From the first line to the last, set down the data exactly as given.

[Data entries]
◇ ◇ ◇ ◇ ◇

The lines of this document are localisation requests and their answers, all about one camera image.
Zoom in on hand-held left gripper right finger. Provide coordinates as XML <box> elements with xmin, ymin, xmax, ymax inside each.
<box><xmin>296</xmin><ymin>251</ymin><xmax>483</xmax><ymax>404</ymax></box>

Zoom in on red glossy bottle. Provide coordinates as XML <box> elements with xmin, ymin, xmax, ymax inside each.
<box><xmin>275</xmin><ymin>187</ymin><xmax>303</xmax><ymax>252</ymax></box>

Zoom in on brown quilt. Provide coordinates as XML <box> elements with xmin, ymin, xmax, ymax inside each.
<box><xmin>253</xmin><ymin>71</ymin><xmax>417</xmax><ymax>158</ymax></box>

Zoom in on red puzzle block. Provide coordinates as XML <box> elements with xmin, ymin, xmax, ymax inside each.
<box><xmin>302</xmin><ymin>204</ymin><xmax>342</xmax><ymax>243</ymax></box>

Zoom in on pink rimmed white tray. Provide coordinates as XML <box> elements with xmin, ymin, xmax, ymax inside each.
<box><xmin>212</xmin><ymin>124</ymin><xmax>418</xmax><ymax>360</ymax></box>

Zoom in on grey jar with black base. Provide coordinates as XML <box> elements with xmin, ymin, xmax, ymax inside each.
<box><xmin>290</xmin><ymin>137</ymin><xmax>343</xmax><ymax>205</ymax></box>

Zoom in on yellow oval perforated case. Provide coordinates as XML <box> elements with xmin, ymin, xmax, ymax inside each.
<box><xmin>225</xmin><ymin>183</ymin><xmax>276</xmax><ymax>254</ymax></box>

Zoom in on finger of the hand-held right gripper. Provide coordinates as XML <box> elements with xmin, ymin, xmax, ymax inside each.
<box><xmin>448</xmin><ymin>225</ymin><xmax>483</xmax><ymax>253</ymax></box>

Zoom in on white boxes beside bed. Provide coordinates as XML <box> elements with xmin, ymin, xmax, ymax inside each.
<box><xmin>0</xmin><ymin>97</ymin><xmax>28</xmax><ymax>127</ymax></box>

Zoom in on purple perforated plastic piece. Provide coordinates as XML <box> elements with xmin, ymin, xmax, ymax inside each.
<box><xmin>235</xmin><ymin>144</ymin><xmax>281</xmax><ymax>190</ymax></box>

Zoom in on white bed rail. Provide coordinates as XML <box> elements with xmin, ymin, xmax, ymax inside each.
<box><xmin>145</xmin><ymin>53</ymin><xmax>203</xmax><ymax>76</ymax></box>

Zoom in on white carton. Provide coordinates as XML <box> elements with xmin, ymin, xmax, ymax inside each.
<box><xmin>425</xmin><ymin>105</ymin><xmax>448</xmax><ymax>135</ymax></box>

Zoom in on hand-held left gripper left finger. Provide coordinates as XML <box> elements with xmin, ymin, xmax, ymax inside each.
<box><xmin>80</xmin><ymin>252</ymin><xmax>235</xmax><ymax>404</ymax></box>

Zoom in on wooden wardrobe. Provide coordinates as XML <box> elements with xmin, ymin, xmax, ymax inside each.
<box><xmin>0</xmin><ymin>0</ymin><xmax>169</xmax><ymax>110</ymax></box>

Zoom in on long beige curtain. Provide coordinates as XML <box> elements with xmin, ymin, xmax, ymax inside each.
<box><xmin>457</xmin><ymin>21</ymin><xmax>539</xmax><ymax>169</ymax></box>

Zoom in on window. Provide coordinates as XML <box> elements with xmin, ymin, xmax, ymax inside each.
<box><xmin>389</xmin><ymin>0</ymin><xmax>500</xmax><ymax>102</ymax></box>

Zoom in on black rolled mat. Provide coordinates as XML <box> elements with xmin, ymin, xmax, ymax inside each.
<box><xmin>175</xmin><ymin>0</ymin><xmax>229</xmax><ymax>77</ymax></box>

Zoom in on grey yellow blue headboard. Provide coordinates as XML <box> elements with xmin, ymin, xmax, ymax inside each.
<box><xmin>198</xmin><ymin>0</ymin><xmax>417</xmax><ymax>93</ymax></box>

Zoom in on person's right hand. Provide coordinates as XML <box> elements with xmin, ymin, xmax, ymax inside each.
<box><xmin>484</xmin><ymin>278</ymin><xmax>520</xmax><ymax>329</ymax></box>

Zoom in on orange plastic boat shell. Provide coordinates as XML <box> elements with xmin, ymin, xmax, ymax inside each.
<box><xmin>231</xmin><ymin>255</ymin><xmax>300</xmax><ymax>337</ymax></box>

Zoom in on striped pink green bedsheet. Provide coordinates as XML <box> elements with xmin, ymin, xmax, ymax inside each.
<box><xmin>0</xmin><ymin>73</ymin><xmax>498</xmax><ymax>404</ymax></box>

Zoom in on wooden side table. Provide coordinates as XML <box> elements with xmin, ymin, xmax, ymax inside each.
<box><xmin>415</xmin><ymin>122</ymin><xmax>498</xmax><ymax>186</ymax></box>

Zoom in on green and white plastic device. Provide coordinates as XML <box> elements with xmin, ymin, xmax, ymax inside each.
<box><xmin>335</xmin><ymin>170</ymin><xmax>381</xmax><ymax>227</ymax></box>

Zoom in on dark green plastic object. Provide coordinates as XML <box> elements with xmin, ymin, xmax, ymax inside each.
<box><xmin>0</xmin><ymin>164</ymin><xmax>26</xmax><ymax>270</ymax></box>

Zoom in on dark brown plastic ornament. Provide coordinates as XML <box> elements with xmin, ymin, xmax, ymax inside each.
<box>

◇ ◇ ◇ ◇ ◇

Written response →
The lines of this document are localisation requests and their answers, all about one camera image.
Zoom in on hand-held left gripper right finger. Provide coordinates as XML <box> elements with xmin, ymin, xmax, ymax inside each.
<box><xmin>296</xmin><ymin>251</ymin><xmax>483</xmax><ymax>404</ymax></box>

Zoom in on red glossy bottle. Provide coordinates as XML <box> elements with xmin, ymin, xmax, ymax inside each.
<box><xmin>275</xmin><ymin>187</ymin><xmax>303</xmax><ymax>252</ymax></box>

Zoom in on brown quilt. Provide coordinates as XML <box> elements with xmin, ymin, xmax, ymax inside each.
<box><xmin>253</xmin><ymin>71</ymin><xmax>417</xmax><ymax>158</ymax></box>

Zoom in on red puzzle block. Provide coordinates as XML <box> elements with xmin, ymin, xmax, ymax inside each.
<box><xmin>302</xmin><ymin>204</ymin><xmax>342</xmax><ymax>243</ymax></box>

Zoom in on pink rimmed white tray. Provide coordinates as XML <box> elements with xmin, ymin, xmax, ymax inside each.
<box><xmin>212</xmin><ymin>124</ymin><xmax>418</xmax><ymax>360</ymax></box>

Zoom in on grey jar with black base. Provide coordinates as XML <box> elements with xmin, ymin, xmax, ymax inside each.
<box><xmin>290</xmin><ymin>137</ymin><xmax>343</xmax><ymax>205</ymax></box>

Zoom in on yellow oval perforated case. Provide coordinates as XML <box> elements with xmin, ymin, xmax, ymax inside each.
<box><xmin>225</xmin><ymin>183</ymin><xmax>276</xmax><ymax>254</ymax></box>

Zoom in on finger of the hand-held right gripper. Provide coordinates as XML <box> elements with xmin, ymin, xmax, ymax inside each.
<box><xmin>448</xmin><ymin>225</ymin><xmax>483</xmax><ymax>253</ymax></box>

Zoom in on white boxes beside bed. Provide coordinates as XML <box> elements with xmin, ymin, xmax, ymax inside each.
<box><xmin>0</xmin><ymin>97</ymin><xmax>28</xmax><ymax>127</ymax></box>

Zoom in on purple perforated plastic piece. Provide coordinates as XML <box> elements with xmin, ymin, xmax, ymax inside each.
<box><xmin>235</xmin><ymin>144</ymin><xmax>281</xmax><ymax>190</ymax></box>

Zoom in on white bed rail. Provide coordinates as XML <box> elements with xmin, ymin, xmax, ymax inside each.
<box><xmin>145</xmin><ymin>53</ymin><xmax>203</xmax><ymax>76</ymax></box>

Zoom in on white carton. Provide coordinates as XML <box> elements with xmin, ymin, xmax, ymax inside each.
<box><xmin>425</xmin><ymin>105</ymin><xmax>448</xmax><ymax>135</ymax></box>

Zoom in on hand-held left gripper left finger. Provide coordinates as XML <box> elements with xmin, ymin, xmax, ymax inside each.
<box><xmin>80</xmin><ymin>252</ymin><xmax>235</xmax><ymax>404</ymax></box>

Zoom in on wooden wardrobe. Provide coordinates as XML <box> elements with xmin, ymin, xmax, ymax inside each.
<box><xmin>0</xmin><ymin>0</ymin><xmax>169</xmax><ymax>110</ymax></box>

Zoom in on long beige curtain. Provide coordinates as XML <box> elements with xmin, ymin, xmax, ymax inside each.
<box><xmin>457</xmin><ymin>21</ymin><xmax>539</xmax><ymax>169</ymax></box>

Zoom in on window. Provide coordinates as XML <box> elements with xmin, ymin, xmax, ymax inside each.
<box><xmin>389</xmin><ymin>0</ymin><xmax>500</xmax><ymax>102</ymax></box>

Zoom in on black rolled mat. Provide coordinates as XML <box> elements with xmin, ymin, xmax, ymax inside each.
<box><xmin>175</xmin><ymin>0</ymin><xmax>229</xmax><ymax>77</ymax></box>

Zoom in on grey yellow blue headboard. Provide coordinates as XML <box> elements with xmin, ymin, xmax, ymax inside each.
<box><xmin>198</xmin><ymin>0</ymin><xmax>417</xmax><ymax>93</ymax></box>

Zoom in on person's right hand. Provide coordinates as XML <box> elements with xmin, ymin, xmax, ymax inside each.
<box><xmin>484</xmin><ymin>278</ymin><xmax>520</xmax><ymax>329</ymax></box>

Zoom in on orange plastic boat shell. Provide coordinates as XML <box> elements with xmin, ymin, xmax, ymax inside each.
<box><xmin>231</xmin><ymin>255</ymin><xmax>300</xmax><ymax>337</ymax></box>

Zoom in on striped pink green bedsheet. Provide coordinates as XML <box> elements with xmin, ymin, xmax, ymax inside each.
<box><xmin>0</xmin><ymin>73</ymin><xmax>498</xmax><ymax>404</ymax></box>

Zoom in on wooden side table. Provide coordinates as XML <box> elements with xmin, ymin, xmax, ymax inside each.
<box><xmin>415</xmin><ymin>122</ymin><xmax>498</xmax><ymax>186</ymax></box>

Zoom in on green and white plastic device. Provide coordinates as XML <box> elements with xmin, ymin, xmax, ymax inside each.
<box><xmin>335</xmin><ymin>170</ymin><xmax>381</xmax><ymax>227</ymax></box>

Zoom in on dark green plastic object. Provide coordinates as XML <box> elements with xmin, ymin, xmax, ymax inside each.
<box><xmin>0</xmin><ymin>164</ymin><xmax>26</xmax><ymax>270</ymax></box>

Zoom in on dark brown plastic ornament. Provide coordinates as XML <box> elements with xmin, ymin, xmax, ymax inside each.
<box>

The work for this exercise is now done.